@Mark7580 and nyudd -
Thanks SO much you two... I just was wrestling with the same issues (upgrading to Windows 7 on my new LX6820) and Gateway's tech support was useless.
Following your instructions, nyudd, my tuner card is working! I will say I get a fair amount of pixilization watching live TV - I have no idea what the issue is there (ideas are welcome).
Since I've found at least two other people with an LX6820, I'm curious if you might know anything about the two external drive 'cradles' that reside behind the big door on the front panel? I know enough about computers to be dangerous :-) , but I can't seem
to figure out how to get them to recognize a new SATA hard drive.
I put a new WD 1TB drive into the bottom cradle (didn't screw it in, since the holes didn't align, which I thought was strange, but it appeared to be stable, so...) and slid it into the slot. It sounded like it lined up and 'nested' properly with the power
and data plugs OK. I just can't get it to be recognized by the system (neither in BIOS or in Win7).

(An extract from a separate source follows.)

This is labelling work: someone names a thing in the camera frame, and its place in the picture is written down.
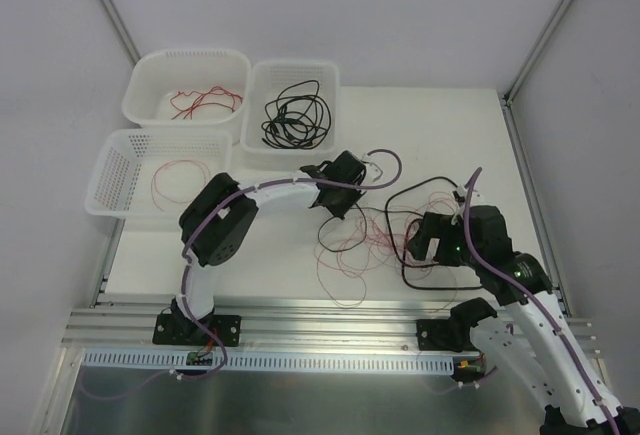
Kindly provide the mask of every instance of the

I noticed that my BIOS (under Internal Peripherals -->Onboard SATA Mode) was set to RAID and I thought this might be it (since I just wanted extra memory, not to mirror or back anything up). I surfed around a little and found some instructions for enabling
the AHCI driver in Win7 (which sounded like the needed solution, since it has to do with 'hot swapping'). I updated a register setting (HKEY_LOCAL_MACHINESystemCurrentControlSetServicesMsahci, Start value) from "3" to "0", rebooted a few times, but no luck.
Can't see the drive in BIOS, can't see it via Computer/Manage/Storage/Disk Management/.
I'm tempted to forget about these two 'cradle' slots and just go get the cables to attach the drive to the open internal drive space, but now the principle of the thing is bugging me - I mean, I've got two (supposedly) perfectly good drive slots that I SHOULD
be able to use, but I cannot.
Any ideas? (I didn't "do" anything to the new drive before all of this (format/partition) - just slid it in and booted up - so maybe that has something to do with it? I thought Win7 would 'discover' the new hardware automatically, or I could use Disk Management
to 'prep' it, but neither appear to be available options).
Thanks so much for any insights anyone can offer (I'm obviously new to SATA drives and Windows 7).